[Task]: Everything from the line that holds "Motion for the" through the end of the data below should be output exactly, both ends included.

[Data block]:
★ ★ ★ ★

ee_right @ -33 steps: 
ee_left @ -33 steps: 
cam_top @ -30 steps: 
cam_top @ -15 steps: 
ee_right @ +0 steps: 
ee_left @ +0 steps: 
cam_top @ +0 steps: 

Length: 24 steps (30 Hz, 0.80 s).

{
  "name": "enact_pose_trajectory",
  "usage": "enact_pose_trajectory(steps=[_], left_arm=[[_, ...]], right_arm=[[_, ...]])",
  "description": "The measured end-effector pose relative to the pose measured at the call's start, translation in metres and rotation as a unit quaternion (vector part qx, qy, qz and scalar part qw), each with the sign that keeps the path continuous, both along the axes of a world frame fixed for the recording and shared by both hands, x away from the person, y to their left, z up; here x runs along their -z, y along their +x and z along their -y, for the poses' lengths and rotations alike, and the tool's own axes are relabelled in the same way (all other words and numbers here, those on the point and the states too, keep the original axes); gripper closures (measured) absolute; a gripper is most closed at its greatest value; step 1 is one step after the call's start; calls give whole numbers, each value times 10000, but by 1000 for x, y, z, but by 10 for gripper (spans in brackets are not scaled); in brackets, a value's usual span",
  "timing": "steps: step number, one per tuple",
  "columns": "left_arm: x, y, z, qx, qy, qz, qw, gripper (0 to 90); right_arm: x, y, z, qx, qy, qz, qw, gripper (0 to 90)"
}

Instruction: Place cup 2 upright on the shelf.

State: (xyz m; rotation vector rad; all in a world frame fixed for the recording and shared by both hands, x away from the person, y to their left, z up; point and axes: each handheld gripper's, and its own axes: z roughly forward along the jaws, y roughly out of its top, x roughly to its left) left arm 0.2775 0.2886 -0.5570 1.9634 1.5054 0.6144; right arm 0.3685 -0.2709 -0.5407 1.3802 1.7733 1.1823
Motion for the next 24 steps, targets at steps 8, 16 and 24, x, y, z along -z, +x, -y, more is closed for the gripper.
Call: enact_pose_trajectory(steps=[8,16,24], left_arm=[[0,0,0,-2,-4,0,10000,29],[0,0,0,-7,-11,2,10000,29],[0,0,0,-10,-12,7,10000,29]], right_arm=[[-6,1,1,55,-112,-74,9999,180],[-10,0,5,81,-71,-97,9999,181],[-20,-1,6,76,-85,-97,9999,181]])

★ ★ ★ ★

[Completed task]:
Motion for the next 24 steps, targets at steps 8, 16 and 24, x, y, z along -z, +x, -y, more is closed for the gripper.
Call: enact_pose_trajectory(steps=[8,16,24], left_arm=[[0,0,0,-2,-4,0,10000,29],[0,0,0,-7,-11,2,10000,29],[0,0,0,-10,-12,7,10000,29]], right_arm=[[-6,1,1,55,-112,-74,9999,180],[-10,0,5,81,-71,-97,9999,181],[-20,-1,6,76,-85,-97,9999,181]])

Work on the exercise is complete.